Analyses of samples from Spain reveal that pigs, each reared and wild boar, are hosts to S. suis strains which are highly genetically diverse, suggesting that the association between the microbe and its host has been long-standing. Genetic dating analyses, nevertheless, revealed that each one of the six commonest pathogenic S. suis strains emerged throughout the 19th and 20th centuries, corresponding with the unprecedented increase in host rearing.

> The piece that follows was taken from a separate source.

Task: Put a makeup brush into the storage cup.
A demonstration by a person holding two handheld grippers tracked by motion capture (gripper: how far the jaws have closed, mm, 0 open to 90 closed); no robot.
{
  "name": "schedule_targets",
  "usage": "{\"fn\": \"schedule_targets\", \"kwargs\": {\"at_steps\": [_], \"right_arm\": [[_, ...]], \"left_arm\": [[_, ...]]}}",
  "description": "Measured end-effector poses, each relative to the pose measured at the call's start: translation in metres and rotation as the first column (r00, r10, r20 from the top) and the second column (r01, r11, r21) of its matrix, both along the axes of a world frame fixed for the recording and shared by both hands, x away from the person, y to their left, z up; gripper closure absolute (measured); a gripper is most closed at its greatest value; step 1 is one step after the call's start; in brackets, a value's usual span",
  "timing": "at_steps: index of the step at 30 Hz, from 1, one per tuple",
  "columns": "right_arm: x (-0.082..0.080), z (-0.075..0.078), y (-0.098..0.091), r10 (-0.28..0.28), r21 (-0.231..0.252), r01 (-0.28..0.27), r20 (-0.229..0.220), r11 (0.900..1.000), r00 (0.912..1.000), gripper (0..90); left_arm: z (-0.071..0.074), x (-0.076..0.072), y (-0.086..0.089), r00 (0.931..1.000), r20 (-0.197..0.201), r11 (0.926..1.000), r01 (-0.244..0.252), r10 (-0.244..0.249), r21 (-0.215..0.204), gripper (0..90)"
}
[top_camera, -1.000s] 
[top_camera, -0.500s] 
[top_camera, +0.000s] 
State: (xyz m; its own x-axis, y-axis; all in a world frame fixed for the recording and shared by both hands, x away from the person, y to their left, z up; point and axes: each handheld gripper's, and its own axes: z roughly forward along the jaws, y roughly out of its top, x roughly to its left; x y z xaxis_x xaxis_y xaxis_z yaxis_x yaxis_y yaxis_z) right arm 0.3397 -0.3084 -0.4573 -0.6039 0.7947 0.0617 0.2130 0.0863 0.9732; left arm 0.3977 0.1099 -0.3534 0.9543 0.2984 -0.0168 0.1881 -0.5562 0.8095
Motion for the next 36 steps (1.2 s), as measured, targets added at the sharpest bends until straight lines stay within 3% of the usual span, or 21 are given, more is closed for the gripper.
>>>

“The conclusion that these dates reflect an ecological shift toward pathogenicity in no less than a few of these lineages is supported by evidence that they coincided with the acquisition of a pathogenicity-associated genomic island (Island 3). It’s further supported by patterns of genome reduction in each of the pathogenic lineages. In comparisons across bacterial species, it has been shown that bacterial pathogenicity is broadly related to smaller genomes and fewer genes.”
Analyses of the metabolic capacities of pathogenic lineages revealed that no less than two identified genomic islands had significantly upped their capabilities for within-host growth, with all six islands depicting increased metabolic activities over their more benign counterparts. In other bacteria studies, each within-host growth and metabolic rate have been linked to increased virulence, suggesting a trend in S. suis adapting to a more virulent life history with greater potential for zoonotic spillover.
“Pathogenic lineages could also be higher able to use particular regions of the tonsil than commensal lineages and vice versa, thereby reducing within-host competition. This could lead on to segregation of those populations and reduced gene flow between them, which could in turn result in the genome reduction in additional pathogenic lineages as a consequence of fewer opportunities for gene acquisition from more diverse commensal lineages.”
Finally, analyses revealed that current S. suis strains depict a high rate of spread, able to rapidly infecting a whole farm of pigs with the addition of 1 or a number of infected individuals. The massive-scale transport of livestock thereby presents an extra problem: previous endemic virulent strains being transmitted across nations and even continents, able to infecting novel host populations with little to no innate resistance against them.
“Our results provide a framework for understanding the genomic diversity in S. suis and its association with pathogenicity. That is prone to be of widespread use in S. suis research and in informing strategies for controlling the burden of this disease on pig farming and human health. As our collection spans only a small proportion of the countries that farm pigs globally, further sampling from a broader range countries and more extensive sampling inside countries, particularly those with large and growing pig populations, is required to analyze the existence of additional pathogenic lineages which are geographically restricted or have recently emerged.”